Here in the southwest USA, we’ve had a devil of a time making solar power profitable. (Cough cough Solyndra cough cough). Most people won’t outfit their homes with solar panels without hefty government subsidies. Energy from fossil fuels is still way cheaper. AND, when we try to build the large solar farms necessary to make solar more viable, the extreme environmentalists find some snail, dust mite or Mojave Desert tortoise that might be impacted and sue the projects into paralysis.
Voters have had enough. They don’t want to spend years paying high energy costs to fund cap-and-trade schemes and buy carbon credits, while waiting for green energy to finally make economic sense, some day, somewhere way way in the future.
Voters are also starting to figure out that extreme environmentalists aren’t all that concerned if people lose their jobs or can’t pay their energy bills.
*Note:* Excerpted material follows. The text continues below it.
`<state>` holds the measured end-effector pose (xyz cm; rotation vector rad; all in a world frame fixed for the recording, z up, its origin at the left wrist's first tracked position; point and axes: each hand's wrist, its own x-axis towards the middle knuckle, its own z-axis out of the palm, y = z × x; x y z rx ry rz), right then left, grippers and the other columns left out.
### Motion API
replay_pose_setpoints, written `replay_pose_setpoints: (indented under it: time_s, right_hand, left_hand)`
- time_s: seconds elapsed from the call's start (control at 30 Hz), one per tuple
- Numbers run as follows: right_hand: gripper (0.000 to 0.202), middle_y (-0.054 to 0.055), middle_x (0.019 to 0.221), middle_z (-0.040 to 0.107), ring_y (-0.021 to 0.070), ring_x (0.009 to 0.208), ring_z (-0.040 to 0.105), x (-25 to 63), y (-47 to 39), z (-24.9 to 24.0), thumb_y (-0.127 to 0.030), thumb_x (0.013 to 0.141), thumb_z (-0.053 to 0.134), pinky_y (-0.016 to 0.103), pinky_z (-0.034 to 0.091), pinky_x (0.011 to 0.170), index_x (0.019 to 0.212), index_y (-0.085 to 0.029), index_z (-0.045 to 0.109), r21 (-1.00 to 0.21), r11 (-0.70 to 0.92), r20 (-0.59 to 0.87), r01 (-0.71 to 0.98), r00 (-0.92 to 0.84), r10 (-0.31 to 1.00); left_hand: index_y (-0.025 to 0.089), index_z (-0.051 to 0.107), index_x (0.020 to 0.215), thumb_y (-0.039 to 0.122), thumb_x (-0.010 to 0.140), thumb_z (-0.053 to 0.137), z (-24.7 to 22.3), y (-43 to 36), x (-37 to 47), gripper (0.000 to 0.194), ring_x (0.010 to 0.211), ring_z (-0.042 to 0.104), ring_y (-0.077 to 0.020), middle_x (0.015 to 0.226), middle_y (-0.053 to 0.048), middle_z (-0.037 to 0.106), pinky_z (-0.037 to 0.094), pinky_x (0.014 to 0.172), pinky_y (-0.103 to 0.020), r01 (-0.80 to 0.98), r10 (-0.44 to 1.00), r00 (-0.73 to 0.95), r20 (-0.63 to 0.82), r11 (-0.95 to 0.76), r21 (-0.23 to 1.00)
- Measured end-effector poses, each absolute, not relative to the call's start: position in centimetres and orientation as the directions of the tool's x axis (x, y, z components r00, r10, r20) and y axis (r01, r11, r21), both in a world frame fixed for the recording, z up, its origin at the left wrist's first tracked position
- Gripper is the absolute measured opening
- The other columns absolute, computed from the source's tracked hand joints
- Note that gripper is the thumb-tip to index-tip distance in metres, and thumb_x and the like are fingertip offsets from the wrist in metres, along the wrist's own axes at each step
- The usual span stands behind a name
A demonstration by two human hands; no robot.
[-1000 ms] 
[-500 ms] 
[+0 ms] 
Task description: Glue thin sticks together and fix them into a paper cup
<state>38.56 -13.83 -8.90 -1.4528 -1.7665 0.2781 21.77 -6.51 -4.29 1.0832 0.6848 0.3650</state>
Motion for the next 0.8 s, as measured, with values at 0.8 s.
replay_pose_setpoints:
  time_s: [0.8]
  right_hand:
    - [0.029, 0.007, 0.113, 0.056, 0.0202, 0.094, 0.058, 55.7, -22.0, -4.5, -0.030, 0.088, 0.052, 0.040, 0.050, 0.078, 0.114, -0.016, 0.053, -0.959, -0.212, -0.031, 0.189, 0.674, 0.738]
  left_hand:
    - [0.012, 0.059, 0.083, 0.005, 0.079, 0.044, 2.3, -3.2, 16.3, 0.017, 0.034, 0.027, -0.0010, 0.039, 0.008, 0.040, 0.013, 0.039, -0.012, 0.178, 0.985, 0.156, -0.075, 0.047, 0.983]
For many environmentalists, Gaia and Mother Earth takes precedence over you, me and our families and friends. To be clear, most of them are not mean people. They don’t want to see people suffer.
But, they’re willing to let people suffer, in order to (hopefully) reach their bigger environmental goals. If you’re going to make an omelet, you have to break some eggs, right?
Well, dear reader, how does it feel to be one of the eggs? Not too good, right? Gosh, what can we do about it? Well…what a coinky-dink, there’s an election coming up!
Rational Democrats know that. THAT’s why the “green shoots” are being trampled underfoot by Democratic candidates this election season.